What you need to do: Return the data that follows exactly as it appears. Pictures do not belong in the copy.

Supplied data:
*** Begin section ***

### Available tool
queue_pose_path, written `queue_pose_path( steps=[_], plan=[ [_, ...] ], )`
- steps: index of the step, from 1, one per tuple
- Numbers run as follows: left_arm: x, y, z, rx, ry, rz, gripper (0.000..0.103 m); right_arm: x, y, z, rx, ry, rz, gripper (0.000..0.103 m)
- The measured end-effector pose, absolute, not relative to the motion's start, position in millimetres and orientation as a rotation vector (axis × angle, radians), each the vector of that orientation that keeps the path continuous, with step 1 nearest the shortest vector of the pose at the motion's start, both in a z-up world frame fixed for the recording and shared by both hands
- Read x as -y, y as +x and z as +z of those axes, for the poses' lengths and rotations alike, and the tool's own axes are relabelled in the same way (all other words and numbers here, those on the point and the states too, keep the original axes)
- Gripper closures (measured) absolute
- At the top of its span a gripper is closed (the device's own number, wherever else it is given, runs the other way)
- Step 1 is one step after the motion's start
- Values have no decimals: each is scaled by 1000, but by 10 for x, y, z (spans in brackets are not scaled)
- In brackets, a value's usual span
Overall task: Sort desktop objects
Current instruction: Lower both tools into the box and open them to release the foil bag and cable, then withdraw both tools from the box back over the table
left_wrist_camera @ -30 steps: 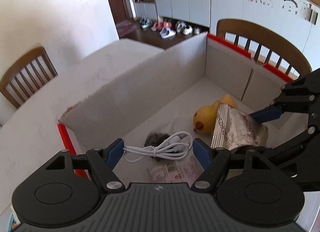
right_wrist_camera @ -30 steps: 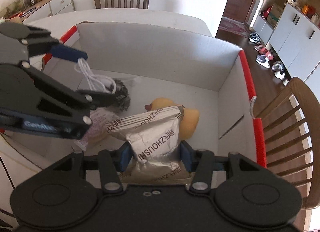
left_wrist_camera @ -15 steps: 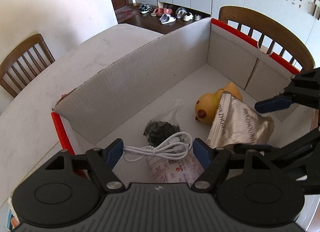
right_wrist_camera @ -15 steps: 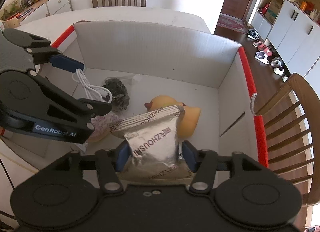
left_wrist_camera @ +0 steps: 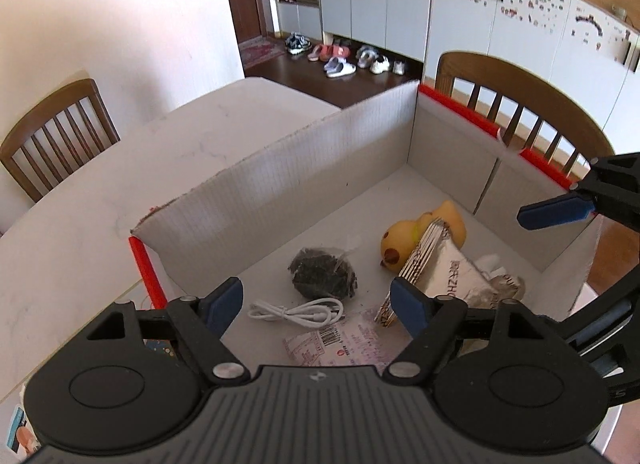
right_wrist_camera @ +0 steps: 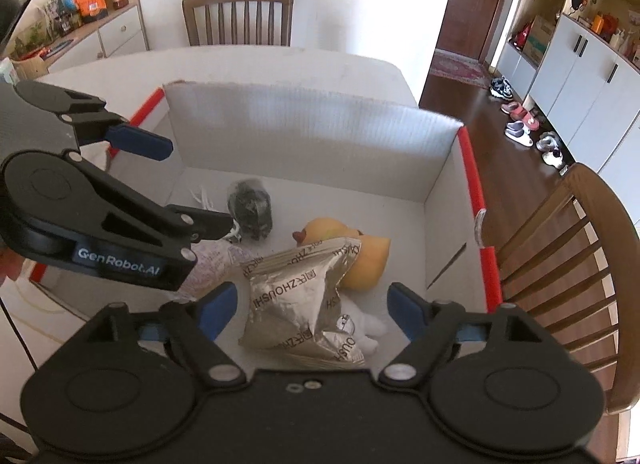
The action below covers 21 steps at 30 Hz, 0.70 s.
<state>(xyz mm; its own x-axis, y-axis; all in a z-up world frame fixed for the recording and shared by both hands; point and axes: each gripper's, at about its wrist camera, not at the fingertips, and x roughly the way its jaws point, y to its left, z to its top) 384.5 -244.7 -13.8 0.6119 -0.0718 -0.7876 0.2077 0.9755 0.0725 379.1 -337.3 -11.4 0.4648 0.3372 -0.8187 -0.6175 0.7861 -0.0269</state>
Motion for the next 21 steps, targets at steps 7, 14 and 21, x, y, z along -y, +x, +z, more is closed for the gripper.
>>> queue_pose_path(
  steps=[7,14,21],
  plan=[
    [2434,3721,-23,-867,140,-180,22,3483,3679,48,-882,-289,603,15],
    [2400,3555,31,-858,104,-202,22,3633,3572,201,-842,-187,582,12],
    [2302,3345,109,-817,96,-187,18,3720,3460,296,-801,-119,586,10]
  ],
)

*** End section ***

Written reply:
### Available tool
queue_pose_path, written `queue_pose_path( steps=[_], plan=[ [_, ...] ], )`
- steps: index of the step, from 1, one per tuple
- Numbers run as follows: left_arm: x, y, z, rx, ry, rz, gripper (0.000..0.103 m); right_arm: x, y, z, rx, ry, rz, gripper (0.000..0.103 m)
- The measured end-effector pose, absolute, not relative to the motion's start, position in millimetres and orientation as a rotation vector (axis × angle, radians), each the vector of that orientation that keeps the path continuous, with step 1 nearest the shortest vector of the pose at the motion's start, both in a z-up world frame fixed for the recording and shared by both hands
- Read x as -y, y as +x and z as +z of those axes, for the poses' lengths and rotations alike, and the tool's own axes are relabelled in the same way (all other words and numbers here, those on the point and the states too, keep the original axes)
- Gripper closures (measured) absolute
- At the top of its span a gripper is closed (the device's own number, wherever else it is given, runs the other way)
- Step 1 is one step after the motion's start
- Values have no decimals: each is scaled by 1000, but by 10 for x, y, z (spans in brackets are not scaled)
- In brackets, a value's usual span
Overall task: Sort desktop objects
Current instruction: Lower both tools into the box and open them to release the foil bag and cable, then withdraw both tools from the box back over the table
left_wrist_camera @ -30 steps: 
right_wrist_camera @ -30 steps: 
left_wrist_camera @ -15 steps: 
right_wrist_camera @ -15 steps: 
left_wrist_camera @ +0 steps: 
right_wrist_camera @ +0 steps: 
The action below covers 21 steps at 30 Hz, 0.70 s.
<state>(xyz mm; its own x-axis, y-axis; all in a z-up world frame fixed for the recording and shared by both hands; point and axes: each gripper's, at about its wrist camera, not at the fingertips, and x roughly the way its jaws point, y to its left, z to its top) 384.5 -244.7 -13.8 0.6119 -0.0718 -0.7876 0.2077 0.9755 0.0725 379.1 -337.3 -11.4 0.4648 0.3372 -0.8187 -0.6175 0.7861 -0.0269</state>
Motion for the next 21 steps, targets at steps 7, 14 and 21, x, y, z along -y, +x, +z, more is closed for the gripper.
>>> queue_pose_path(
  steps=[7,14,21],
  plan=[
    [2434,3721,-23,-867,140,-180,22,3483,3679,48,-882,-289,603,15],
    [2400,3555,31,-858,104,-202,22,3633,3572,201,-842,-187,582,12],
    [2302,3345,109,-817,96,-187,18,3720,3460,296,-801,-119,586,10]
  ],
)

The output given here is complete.